1865 : Hazen Pingree, Future Detroit Mayor, Musters Out of U.S. Army

When:
August 15, 2019 all-day
2019-08-15T00:00:00-04:00
2019-08-16T00:00:00-04:00

In 1862, Hazen Pingree enlisted in the Union Army to serve in the Civil War with the 1st Massachusetts Heavy Artillery Regiment (Company F). He fought on the front line during General Pope’s Northern Virginia Campaign and the Second Battle of Bull Run. The regiment he fought with was then ordered to defend Washington, D.C. until May 15, 1864, and then was sent to the front again. He fought with the Second Brigade of Tyler’s Division, Second Corps, which participated in battles at Fredericksburg Road (May 18), Harris Farm (May 19), and Spotsylvania Court House (May 19–21).

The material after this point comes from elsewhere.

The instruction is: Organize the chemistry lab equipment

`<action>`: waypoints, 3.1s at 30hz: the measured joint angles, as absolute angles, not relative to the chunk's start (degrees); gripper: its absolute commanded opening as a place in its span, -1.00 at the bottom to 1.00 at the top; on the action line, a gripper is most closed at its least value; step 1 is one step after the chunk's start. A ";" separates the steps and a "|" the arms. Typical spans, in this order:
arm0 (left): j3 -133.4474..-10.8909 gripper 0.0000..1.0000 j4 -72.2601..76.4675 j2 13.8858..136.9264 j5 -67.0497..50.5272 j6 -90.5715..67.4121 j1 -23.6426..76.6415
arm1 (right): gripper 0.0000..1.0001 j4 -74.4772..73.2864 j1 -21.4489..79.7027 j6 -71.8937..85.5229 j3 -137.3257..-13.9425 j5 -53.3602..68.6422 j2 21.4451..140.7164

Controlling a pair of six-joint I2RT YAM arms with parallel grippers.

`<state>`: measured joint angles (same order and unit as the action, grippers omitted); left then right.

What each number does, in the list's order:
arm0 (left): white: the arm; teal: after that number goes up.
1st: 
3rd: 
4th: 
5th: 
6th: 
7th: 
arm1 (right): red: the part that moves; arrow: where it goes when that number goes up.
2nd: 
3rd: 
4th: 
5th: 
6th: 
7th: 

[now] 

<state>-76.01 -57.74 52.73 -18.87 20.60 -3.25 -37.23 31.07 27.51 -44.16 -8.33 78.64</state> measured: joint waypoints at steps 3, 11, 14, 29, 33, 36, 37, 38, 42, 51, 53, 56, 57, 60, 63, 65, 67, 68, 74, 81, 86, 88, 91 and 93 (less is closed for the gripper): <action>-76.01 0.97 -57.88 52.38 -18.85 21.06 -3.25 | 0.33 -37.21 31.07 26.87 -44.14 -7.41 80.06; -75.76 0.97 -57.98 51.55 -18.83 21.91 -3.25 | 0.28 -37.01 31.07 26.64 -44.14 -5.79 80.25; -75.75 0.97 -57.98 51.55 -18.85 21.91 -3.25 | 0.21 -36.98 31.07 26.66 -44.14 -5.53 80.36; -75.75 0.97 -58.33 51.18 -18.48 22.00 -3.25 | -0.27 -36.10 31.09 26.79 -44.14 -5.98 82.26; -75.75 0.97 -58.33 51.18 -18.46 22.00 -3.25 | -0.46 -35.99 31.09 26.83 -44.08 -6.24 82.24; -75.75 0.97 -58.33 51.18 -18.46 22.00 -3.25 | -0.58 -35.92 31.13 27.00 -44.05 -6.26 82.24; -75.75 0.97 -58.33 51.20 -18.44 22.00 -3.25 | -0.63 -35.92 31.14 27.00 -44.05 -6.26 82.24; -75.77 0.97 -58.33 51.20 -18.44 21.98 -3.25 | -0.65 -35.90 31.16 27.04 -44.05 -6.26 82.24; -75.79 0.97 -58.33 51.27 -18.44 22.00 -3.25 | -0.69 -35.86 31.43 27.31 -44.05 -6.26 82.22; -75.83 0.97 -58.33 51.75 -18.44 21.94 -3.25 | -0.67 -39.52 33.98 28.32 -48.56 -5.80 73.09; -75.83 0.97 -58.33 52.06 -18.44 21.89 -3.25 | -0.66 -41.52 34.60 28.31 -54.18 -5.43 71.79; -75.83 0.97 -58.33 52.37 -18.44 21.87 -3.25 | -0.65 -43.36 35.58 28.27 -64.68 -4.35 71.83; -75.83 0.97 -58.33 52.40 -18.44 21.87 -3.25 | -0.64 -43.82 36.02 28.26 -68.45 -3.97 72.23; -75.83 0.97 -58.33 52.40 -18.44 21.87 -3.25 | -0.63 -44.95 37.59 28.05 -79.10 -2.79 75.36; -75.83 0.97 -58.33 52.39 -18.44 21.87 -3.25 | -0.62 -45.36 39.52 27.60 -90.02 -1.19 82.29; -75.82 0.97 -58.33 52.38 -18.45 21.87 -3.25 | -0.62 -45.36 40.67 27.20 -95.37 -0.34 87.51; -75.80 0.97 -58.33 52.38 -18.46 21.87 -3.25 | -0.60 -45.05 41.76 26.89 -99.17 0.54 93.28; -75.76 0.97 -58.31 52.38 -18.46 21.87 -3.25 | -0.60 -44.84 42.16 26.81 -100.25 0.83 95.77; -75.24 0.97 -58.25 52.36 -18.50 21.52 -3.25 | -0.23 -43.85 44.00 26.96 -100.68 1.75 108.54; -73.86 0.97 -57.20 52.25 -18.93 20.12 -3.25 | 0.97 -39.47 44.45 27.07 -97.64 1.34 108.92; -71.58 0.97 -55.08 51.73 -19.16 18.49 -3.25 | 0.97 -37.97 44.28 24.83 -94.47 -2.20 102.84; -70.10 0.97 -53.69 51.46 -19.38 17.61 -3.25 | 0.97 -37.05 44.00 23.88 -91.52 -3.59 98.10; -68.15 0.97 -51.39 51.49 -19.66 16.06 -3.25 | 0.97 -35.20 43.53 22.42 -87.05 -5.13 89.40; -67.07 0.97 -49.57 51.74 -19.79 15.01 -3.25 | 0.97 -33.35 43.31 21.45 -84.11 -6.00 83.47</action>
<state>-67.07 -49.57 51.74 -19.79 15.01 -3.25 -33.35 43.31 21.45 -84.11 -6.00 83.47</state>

His regiment was then assigned to the Second Corps, Third Division, in the Army of the Potomac and fought at North Anna (May 24–25) where he and some other men were captured by a detachment of John S. Mosby’s command. Pingree was confined in Confederate prisons at Gordonsville and Lynchburg, Virginia, and at Salisbury, North Carolina. He was then taken to Andersonville prison and, while General Sherman was on his march to the sea, he was taken to Millen, Georgia, where he later escaped by pretending to be someone else during a roll call for a prisoner exchange in November 1864. He rejoined his regiment, fought in many more battles and was present at Appomattox Court House when Robert E. Lee surrendered on April 9, 1865. A few months later, on August 15, his regiment was mustered out.